Filter the entries down to the lines containing "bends", and copy those lines.

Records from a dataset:
☆ ☆ ☆ ☆

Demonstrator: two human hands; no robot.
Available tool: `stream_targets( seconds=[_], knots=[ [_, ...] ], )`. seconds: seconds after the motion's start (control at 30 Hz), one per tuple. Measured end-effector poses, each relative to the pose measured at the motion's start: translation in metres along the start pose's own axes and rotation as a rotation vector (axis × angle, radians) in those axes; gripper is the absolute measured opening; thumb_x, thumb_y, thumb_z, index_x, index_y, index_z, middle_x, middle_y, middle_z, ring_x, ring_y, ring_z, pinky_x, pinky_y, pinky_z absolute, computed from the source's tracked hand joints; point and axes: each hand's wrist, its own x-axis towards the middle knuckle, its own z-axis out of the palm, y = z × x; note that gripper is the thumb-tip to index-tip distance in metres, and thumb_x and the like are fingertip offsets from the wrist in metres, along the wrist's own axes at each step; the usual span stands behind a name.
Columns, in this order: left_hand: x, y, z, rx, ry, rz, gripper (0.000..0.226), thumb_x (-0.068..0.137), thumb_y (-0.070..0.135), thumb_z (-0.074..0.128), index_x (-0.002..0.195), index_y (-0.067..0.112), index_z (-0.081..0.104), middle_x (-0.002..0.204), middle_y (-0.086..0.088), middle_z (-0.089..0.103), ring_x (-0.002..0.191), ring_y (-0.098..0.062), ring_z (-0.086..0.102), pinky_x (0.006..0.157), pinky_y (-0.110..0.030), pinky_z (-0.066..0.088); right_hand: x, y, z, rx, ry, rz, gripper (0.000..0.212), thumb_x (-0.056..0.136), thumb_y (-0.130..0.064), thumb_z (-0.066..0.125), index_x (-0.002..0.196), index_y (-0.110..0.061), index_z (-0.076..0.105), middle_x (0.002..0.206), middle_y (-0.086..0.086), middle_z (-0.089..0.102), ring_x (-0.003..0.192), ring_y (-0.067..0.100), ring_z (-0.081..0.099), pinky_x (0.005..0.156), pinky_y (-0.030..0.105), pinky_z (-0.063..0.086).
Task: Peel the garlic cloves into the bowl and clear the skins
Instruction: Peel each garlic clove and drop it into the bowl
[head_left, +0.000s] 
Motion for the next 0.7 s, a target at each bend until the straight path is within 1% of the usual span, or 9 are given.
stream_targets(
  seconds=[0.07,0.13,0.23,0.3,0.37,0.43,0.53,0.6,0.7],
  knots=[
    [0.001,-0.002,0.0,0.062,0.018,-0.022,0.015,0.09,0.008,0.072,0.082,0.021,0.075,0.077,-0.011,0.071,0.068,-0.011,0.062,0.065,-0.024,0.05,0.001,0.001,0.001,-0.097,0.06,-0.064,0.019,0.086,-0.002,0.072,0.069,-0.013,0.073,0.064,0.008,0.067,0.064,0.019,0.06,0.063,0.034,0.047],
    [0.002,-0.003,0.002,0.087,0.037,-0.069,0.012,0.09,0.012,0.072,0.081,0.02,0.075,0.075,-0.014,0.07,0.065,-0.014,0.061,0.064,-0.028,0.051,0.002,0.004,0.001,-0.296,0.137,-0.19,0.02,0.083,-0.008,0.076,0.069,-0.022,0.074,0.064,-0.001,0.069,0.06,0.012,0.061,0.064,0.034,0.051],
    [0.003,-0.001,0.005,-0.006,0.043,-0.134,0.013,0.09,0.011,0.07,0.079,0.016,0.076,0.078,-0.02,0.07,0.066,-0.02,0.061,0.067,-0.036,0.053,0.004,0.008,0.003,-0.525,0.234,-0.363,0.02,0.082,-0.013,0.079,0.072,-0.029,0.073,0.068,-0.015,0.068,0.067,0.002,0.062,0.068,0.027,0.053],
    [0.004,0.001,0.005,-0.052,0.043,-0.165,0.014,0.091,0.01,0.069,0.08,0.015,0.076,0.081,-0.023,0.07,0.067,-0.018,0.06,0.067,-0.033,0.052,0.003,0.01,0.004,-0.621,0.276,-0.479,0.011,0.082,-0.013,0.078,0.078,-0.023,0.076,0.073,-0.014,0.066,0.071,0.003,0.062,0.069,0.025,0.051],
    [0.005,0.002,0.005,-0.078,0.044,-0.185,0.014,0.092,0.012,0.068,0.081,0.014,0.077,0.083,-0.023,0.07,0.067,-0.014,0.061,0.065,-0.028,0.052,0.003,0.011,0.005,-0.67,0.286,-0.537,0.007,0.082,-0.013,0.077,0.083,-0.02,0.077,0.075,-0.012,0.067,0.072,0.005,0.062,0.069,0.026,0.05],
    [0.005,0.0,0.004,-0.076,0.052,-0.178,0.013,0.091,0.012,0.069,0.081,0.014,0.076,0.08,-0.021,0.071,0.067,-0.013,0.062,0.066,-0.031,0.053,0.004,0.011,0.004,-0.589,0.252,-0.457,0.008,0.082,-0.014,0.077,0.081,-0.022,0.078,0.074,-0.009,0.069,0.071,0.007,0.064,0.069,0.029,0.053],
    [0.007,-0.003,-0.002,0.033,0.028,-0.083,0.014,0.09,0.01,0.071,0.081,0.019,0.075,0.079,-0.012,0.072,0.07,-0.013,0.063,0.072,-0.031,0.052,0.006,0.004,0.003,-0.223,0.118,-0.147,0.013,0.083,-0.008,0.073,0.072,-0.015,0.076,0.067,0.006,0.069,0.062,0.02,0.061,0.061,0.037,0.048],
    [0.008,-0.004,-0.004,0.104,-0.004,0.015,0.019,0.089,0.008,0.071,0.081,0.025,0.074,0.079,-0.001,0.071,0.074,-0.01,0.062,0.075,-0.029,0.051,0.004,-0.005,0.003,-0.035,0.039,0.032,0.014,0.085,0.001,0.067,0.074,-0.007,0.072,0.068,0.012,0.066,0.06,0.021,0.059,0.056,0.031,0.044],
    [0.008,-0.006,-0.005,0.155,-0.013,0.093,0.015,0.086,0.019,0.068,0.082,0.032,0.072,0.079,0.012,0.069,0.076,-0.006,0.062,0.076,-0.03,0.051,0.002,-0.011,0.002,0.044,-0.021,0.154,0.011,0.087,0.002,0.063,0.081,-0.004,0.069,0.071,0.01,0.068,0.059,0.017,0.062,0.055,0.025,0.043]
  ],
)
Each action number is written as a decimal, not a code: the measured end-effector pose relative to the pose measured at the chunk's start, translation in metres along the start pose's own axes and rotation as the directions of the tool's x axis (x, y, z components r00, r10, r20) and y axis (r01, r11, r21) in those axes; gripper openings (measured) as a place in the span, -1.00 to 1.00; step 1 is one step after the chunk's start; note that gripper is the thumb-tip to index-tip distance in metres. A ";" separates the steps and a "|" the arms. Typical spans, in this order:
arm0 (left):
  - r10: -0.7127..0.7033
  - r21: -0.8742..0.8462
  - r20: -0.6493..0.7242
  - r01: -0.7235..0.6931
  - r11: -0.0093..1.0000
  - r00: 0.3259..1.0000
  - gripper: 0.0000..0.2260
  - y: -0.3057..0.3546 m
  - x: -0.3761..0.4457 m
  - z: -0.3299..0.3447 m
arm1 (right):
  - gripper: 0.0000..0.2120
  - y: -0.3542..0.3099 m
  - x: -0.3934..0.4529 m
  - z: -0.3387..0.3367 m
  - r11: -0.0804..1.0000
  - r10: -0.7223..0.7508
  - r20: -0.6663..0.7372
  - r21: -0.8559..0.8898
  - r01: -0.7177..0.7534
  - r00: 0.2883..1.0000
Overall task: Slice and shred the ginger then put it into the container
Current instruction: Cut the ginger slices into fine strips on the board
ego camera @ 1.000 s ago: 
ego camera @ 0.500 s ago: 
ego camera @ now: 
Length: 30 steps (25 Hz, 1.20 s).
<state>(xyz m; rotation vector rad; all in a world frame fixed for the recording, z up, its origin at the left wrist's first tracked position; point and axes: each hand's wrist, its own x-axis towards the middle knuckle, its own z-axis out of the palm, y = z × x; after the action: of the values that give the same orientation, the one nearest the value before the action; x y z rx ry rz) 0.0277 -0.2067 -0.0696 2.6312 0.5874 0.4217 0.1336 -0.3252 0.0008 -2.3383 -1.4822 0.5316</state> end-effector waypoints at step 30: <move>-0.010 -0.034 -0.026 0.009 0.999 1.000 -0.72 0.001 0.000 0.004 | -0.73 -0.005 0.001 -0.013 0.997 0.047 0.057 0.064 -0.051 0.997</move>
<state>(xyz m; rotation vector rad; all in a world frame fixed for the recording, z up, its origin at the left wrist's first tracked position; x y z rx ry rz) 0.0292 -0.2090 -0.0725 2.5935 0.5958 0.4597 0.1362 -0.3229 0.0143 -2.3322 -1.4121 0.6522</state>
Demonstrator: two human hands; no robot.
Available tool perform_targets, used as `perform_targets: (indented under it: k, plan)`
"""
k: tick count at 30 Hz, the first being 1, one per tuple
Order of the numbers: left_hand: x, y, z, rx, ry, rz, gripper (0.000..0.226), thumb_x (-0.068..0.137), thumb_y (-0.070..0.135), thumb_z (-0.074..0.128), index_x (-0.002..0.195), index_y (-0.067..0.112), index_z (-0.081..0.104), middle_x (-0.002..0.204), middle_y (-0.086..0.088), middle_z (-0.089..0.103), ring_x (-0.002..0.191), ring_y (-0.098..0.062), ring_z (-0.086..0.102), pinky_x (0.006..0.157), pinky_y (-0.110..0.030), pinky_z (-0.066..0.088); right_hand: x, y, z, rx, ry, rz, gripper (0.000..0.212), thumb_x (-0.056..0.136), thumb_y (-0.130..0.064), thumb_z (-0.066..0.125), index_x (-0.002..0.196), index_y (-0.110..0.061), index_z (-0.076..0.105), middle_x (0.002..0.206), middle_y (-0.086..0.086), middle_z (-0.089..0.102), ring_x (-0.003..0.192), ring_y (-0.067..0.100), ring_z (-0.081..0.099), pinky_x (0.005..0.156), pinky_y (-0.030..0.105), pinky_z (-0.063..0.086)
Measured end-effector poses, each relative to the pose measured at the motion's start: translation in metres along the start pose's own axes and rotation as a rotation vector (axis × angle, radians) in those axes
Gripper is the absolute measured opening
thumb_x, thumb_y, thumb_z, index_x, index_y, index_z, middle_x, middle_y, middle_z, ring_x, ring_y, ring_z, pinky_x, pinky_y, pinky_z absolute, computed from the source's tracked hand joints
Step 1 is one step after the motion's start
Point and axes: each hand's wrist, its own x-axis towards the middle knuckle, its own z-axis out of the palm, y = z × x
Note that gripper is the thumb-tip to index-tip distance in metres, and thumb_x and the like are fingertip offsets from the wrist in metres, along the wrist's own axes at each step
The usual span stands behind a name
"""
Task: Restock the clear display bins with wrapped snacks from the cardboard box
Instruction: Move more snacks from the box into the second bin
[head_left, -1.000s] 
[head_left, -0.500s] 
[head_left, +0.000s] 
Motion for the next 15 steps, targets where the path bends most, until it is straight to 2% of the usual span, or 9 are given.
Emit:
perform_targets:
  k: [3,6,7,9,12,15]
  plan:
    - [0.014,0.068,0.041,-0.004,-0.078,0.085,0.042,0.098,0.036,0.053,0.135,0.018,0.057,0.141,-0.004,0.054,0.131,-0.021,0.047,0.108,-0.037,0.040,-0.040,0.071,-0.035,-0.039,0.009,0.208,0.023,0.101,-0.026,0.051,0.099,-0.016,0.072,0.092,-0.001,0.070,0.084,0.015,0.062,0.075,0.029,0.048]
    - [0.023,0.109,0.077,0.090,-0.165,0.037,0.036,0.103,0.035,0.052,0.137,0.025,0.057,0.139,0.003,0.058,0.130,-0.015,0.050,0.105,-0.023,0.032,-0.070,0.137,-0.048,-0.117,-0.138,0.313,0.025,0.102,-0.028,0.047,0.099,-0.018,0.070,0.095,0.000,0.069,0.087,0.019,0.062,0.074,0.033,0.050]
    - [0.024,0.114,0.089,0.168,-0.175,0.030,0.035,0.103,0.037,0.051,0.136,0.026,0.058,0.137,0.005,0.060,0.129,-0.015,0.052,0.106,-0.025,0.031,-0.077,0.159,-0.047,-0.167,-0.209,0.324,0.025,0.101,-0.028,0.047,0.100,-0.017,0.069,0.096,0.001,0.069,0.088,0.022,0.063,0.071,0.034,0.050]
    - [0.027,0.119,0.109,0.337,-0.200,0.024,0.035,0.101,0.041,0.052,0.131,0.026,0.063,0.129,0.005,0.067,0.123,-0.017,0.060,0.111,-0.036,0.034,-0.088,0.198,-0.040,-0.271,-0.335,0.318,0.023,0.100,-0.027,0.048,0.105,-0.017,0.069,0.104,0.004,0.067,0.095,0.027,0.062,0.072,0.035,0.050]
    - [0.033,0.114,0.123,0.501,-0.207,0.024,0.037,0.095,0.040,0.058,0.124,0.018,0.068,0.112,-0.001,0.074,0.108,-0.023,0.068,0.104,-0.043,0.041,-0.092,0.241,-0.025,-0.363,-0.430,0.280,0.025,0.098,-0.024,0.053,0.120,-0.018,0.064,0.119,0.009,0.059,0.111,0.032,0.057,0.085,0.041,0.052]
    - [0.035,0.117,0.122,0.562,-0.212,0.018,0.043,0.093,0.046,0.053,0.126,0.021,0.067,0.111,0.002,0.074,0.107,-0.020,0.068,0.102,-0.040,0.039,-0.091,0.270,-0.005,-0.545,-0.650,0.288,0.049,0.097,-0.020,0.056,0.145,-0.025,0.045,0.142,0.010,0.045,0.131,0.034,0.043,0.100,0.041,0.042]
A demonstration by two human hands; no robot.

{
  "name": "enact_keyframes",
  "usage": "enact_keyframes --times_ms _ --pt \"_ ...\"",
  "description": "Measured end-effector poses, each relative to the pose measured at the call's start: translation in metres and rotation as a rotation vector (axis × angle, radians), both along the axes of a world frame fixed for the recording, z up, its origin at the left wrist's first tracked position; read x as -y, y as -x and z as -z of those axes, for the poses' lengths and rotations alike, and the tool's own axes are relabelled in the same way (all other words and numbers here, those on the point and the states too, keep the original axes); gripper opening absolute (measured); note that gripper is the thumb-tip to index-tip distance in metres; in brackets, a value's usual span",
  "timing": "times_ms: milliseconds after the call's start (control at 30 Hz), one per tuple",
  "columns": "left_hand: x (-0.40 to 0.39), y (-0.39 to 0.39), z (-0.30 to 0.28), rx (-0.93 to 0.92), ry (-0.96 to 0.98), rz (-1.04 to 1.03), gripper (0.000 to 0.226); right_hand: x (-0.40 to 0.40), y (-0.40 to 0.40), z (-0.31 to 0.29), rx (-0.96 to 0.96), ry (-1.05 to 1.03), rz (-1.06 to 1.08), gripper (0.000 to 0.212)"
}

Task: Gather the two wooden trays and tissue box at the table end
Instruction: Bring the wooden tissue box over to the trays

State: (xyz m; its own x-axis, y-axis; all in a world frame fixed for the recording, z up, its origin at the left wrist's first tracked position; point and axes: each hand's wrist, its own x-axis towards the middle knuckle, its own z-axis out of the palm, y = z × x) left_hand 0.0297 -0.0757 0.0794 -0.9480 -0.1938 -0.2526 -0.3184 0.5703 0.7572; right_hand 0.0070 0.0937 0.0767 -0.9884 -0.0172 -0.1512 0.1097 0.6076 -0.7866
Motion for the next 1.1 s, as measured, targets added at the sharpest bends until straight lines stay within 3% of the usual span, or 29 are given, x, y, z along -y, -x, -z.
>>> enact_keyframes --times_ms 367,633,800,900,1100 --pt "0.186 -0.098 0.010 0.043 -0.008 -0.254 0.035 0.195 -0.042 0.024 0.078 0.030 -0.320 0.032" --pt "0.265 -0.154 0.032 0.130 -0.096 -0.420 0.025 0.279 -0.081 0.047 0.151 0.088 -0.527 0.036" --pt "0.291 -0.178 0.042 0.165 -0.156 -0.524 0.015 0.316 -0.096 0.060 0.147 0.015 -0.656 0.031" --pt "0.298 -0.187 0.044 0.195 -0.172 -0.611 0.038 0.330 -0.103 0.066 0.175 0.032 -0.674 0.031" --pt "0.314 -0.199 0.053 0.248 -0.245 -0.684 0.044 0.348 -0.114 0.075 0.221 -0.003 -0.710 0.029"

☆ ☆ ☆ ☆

EXERCISE ANSWER:
Motion for the next 15 steps, targets where the path bends most, until it is straight to 2% of the usual span, or 9 are given.
Motion for the next 1.1 s, as measured, targets added at the sharpest bends until straight lines stay within 3% of the usual span, or 29 are given, x, y, z along -y, -x, -z.

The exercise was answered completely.